Rules are defined using rulesets that evaluate CEL expressions. Each ruleset has:

**Match Conditions**: CEL expressions that determine when the ruleset triggers
- `kind: "HealthEvent"` - Expressions evaluated against the health event (agent, isFatal, checkName, etc.)
- `kind: "Node"` - Expressions evaluated against the Kubernetes Node object (labels, capacity, conditions, etc.)

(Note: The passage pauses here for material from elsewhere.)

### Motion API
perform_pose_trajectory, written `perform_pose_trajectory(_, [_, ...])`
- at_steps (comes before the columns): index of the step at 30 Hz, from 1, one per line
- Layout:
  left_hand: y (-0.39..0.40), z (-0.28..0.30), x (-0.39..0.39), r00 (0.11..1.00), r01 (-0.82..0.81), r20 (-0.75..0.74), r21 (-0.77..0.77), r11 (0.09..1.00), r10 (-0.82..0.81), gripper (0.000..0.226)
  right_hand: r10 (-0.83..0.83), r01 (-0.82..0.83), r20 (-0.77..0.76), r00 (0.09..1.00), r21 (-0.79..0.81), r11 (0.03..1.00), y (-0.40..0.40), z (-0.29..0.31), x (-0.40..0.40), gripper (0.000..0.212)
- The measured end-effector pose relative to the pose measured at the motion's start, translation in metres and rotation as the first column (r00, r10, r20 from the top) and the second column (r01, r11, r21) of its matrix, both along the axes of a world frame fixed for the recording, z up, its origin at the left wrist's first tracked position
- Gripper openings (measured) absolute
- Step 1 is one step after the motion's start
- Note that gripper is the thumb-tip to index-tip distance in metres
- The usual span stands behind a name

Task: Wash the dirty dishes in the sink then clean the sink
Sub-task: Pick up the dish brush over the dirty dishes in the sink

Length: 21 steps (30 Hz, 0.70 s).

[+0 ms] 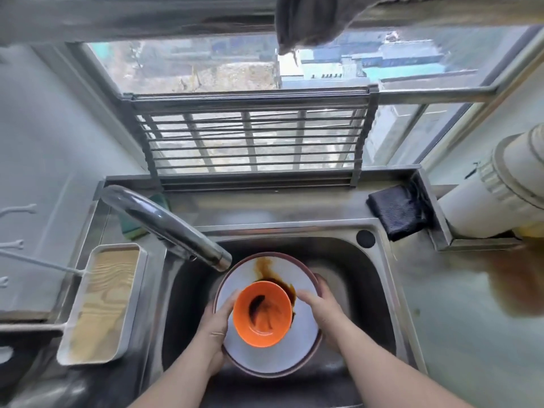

**Actions**: What happens when conditions match
- `cordon.shouldCordon: true` - Cordon (mark unschedulable) the node
- `taint` (optional) - Apply Kubernetes taints to the node

**Configuration options:**
- **Dry Run**: Test rules without cordoning nodes
- **Circuit Breaker**: Prevents cordoning too many nodes at once. See [Circuit Breaker documentation](/nvsentinel/components/circuit-breaker)
- **Label Prefix**: Customize the prefix for tracking labels and annotations on nodes
- **Multiple Rulesets**: Define different rules for different failure types with CEL expressions that have access to both the health event and full Node object

## Key Features

### Entity-Level Tracking
Tracks health issues at the entity level (e.g., individual GPUs), not just at the node level:
- Fine-grained visibility into which specific components are failing
- Track multiple issues on the same node
- Partial recovery scenarios where some GPUs recover while others remain faulty

### Flexible CEL Rules with Node Context
CEL expressions receive both the health event and the complete Kubernetes Node object:
- Cordon based on node labels (e.g., environment, node type, GPU model)
- Access node capacity and conditions
- Skip quarantine for nodes with specific annotations
- Different thresholds based on any node metadata

### Automatic Recovery
When all health checks return to healthy state:
- Node is automatically uncordoned
- Taints are removed
- Quarantine annotations are cleaned up
- Node returns to normal scheduling

### Circuit Breaker Integration
Built-in protection against mass cordoning. See [Circuit Breaker documentation](/nvsentinel/components/circuit-breaker) for details.